### Task item:
Could you filter the listing for lines with the word "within" and return them?

### Extracted data:
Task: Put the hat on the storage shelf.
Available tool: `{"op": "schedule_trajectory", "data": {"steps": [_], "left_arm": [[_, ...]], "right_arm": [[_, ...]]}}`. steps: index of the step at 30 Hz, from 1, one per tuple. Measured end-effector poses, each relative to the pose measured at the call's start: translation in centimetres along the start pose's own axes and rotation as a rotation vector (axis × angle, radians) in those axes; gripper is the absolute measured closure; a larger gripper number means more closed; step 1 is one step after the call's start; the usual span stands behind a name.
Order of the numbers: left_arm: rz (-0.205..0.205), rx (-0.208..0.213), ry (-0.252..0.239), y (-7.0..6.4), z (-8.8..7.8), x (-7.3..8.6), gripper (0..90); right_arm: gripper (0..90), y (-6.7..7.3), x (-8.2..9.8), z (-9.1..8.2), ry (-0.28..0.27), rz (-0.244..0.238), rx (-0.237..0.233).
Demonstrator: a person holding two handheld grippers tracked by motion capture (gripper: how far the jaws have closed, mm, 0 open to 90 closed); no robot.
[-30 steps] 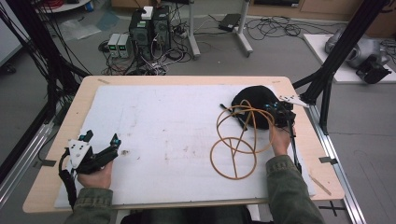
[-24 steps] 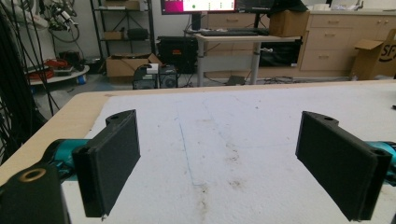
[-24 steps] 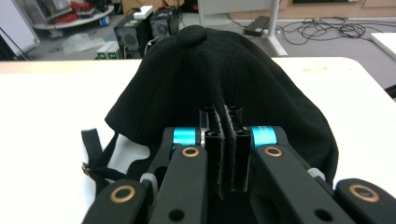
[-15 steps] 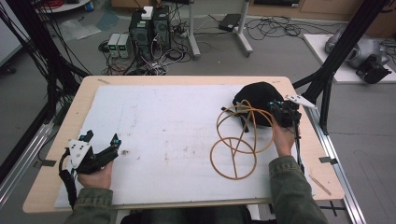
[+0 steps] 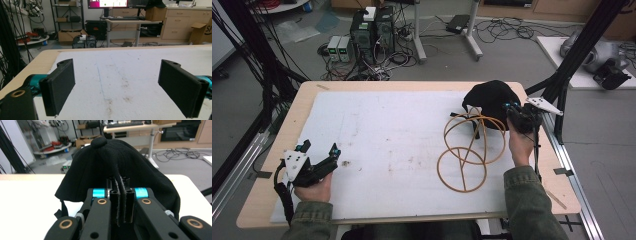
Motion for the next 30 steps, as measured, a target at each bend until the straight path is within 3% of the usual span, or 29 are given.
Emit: {"op": "schedule_trajectory", "data": {"steps": [16, 25, 30], "left_arm": [[-0.005, 0.0, 0.004, 0.1, 0.0, 0.1, 14.2], [-0.009, -0.001, 0.005, 0.1, 0.0, 0.1, 14.3], [-0.008, 0.001, 0.005, 0.1, 0.0, 0.1, 14.3]], "right_arm": [[88.3, 0.6, -1.5, -1.4, -0.077, 0.022, -0.045], [88.3, 0.9, -2.6, -2.9, -0.209, 0.07, -0.108], [88.3, 1.2, -3.3, -3.5, -0.247, 0.098, -0.142]]}}
Point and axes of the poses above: each handheld gripper's, and its own axes: z roughly forward along the jaws, x roughly out of its underside, y roughly to its left, the point moved 2 cm from there along z, roughly forward along the jaws, and after that the axes turned 7 degrees about z, right-handed, at the moved point
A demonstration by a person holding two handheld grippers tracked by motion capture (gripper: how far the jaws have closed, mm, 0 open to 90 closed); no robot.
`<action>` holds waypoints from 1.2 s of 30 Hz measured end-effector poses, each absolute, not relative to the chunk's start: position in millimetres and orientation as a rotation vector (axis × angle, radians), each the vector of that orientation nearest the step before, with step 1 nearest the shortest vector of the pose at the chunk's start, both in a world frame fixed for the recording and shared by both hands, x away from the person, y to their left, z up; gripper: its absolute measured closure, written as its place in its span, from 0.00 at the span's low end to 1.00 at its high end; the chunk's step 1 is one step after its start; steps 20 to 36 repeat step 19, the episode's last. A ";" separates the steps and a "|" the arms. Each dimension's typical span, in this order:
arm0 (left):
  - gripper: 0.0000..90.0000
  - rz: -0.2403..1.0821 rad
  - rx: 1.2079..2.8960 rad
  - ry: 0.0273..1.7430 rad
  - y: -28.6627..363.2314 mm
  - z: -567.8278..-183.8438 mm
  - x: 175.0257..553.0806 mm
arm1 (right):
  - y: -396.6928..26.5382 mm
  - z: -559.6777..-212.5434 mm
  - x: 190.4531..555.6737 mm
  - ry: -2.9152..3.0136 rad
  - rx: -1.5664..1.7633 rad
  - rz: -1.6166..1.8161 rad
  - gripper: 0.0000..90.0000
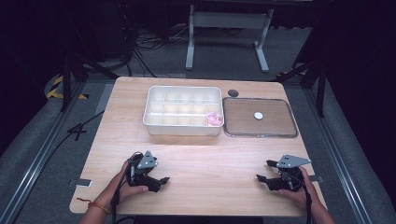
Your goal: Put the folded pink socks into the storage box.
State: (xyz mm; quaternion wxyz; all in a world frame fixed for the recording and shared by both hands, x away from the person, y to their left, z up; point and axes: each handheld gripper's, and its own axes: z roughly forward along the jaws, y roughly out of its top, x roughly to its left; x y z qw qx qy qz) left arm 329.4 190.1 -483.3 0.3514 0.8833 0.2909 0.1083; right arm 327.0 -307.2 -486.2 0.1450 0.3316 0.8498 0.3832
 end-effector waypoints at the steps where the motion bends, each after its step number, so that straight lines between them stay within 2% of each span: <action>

### Answer to this exercise:
Motion for the next 30 steps, as measured, a target at each bend until the straight path is within 3% of the usual span, or 29 are given.
 end-effector waypoints at the steps where the motion bends, each after its step number, so that straight lines between them stay within 2% of each span: <action>

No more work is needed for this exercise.